Now, she says, she feels like Sherlock Holmes when she works with a new patient. Each child is different, and a physician must determine how to best help them in terms of their specific situation – medically, socioeconomically, culturally and religiously. It’s imperative to partner with families, listen to them and come to an agreement, Dr. Zupanc says.
A legacy that goes beyond awards
Throughout her career, Dr. Zupanc has been very active in the CNS and the Child Neurology Foundation, a parent/provider advocacy group linked to the CNS. A handful of her other legacy accomplishments include her work in infantile spasms and epilepsy surgery; transitioning care of pediatric patients to adult care; and, most recently, chairing the CNS relative value unit (RVU) task force, resulting in a seminal article about physician workload, compensation and burnout.
As a clinical professor in academic medicine, she has continued to teach medical students, residents, fellows and colleagues, as well as mentor young faculty, especially women.
“Fifty percent of medical school classes are now women, but there is still a glass ceiling in terms of being leaders in our field,” she says. “We’ve come a long way, but the progress is slow. Having diversity, inclusion and equity in medicine makes the field better and stronger.”
Dr. Zupanc was recruited to CHOC 10 years ago to build the neurology division. She now considers her greatest accomplishment to be CHOC’s designation as a Level 4 Epilepsy Center – the highest level of specialization – providing “complex forms of intensive neurodiagnostic monitoring; extensive medical, neuropsychological and psychosocial treatment; and complete evaluation for epilepsy surgery, including intracranial electrodes and a broad range of surgical procedures for epilepsy.”
Since arriving at CHOC, she has grown the pediatric neurology division from four physician subspecialists to the present 16, specializing in areas such as epilepsy, sleep disturbances, movement disorders, concussion, stroke and autism. This growth has resulted in the reorganization and consolidation of the neurology division with the neurosurgery division, becoming today’s CHOC Neuroscience Institute.

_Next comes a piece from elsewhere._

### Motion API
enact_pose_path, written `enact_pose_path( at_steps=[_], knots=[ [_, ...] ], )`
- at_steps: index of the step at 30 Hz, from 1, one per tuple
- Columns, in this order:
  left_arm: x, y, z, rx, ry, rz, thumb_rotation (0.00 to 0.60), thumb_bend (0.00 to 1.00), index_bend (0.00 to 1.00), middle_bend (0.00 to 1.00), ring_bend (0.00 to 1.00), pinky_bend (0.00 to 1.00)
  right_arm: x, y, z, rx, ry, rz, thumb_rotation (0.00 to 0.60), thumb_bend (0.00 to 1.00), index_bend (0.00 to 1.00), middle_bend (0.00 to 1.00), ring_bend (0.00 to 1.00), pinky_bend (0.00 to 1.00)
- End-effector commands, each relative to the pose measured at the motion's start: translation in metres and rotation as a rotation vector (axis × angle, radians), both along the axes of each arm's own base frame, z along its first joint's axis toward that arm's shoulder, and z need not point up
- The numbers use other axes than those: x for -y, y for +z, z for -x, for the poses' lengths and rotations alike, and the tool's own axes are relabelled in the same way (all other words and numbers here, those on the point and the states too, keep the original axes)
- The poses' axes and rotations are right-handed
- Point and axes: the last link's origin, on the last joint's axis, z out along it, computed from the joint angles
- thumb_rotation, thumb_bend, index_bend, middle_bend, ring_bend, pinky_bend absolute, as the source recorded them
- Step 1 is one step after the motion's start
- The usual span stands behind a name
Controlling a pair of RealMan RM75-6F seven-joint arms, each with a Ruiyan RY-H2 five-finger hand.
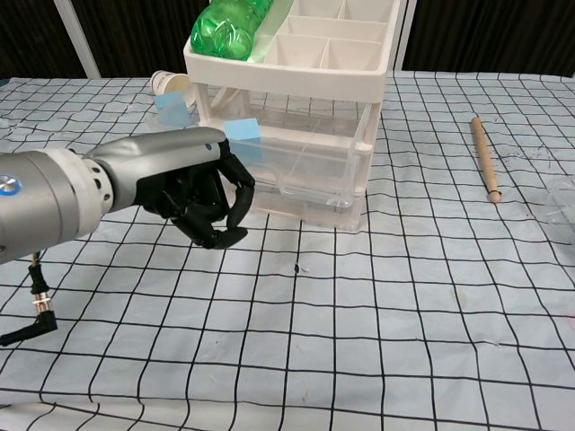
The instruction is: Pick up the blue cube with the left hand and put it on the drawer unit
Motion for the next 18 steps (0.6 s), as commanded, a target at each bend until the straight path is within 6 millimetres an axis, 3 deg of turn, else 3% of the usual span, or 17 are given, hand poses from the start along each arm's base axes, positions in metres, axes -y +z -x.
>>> enact_pose_path(
  at_steps=[1, 18],
  knots=[
    [-0.005, -0.006, -0.005, -0.008, -0.001, 0.0, 0.6, 0.43, 0.69, 1.0, 0.99, 0.97, 0.0, 0.0, 0.0, 0.001, 0.0, 0.0, 0.6, 0.26, 0.0, 0.0, 0.01, 0.19],
    [-0.038, -0.021, -0.024, -0.01, 0.031, -0.05, 0.6, 0.43, 0.65, 1.0, 0.99, 0.97, 0.0, 0.0, 0.0, 0.014, -0.007, -0.002, 0.6, 0.26, 0.0, 0.0, 0.01, 0.19]
  ],
)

In working at CHOC, Dr. Zupanc has found inspiration from helping families who believe they have no hope. When they arrive here, she says, some feel as though their lives are falling apart; their child may have difficult-to-control epilepsy or is struggling developmentally. The quality of care they receive from CHOC is transformative and changes their lives, she says.
Medical outreach, both nationally and internationally
To only give honor to Dr. Zupanc’s academic and scientific accomplishments would be to miss a great part of what her life has been about, as reflected by the Humanism in Medicine Award. Throughout her medical career, she has continually been involved in family and community outreach and advocacy; actively participated in family support groups; and developed outreach programs for underserved communities.
More recently, Dr. Zupanc traveled to India, Armenia and Vietnam on missions of teaching and providing medical care in areas where doctors are rare and medical specialties often non-existent. Back home, her passion is family-centered care, and she is a regular guest speaker at family support groups.
“My patients and their families have taught me so much,” Dr. Zupanc says. “They’ve taught me humility, how to truly listen, to be open-minded and that deeply caring for the patient and family reaps great rewards.”
“One of the wonderful things about child neurology,” she explains, “is that you often embark on a decades-long journey with families.” She still receives letters and cards from patients she treated 30 years ago. “You transform a child’s life and a family’s life. That’s what this profession is all about, and why it has always been more than a job for me. It’s a calling.”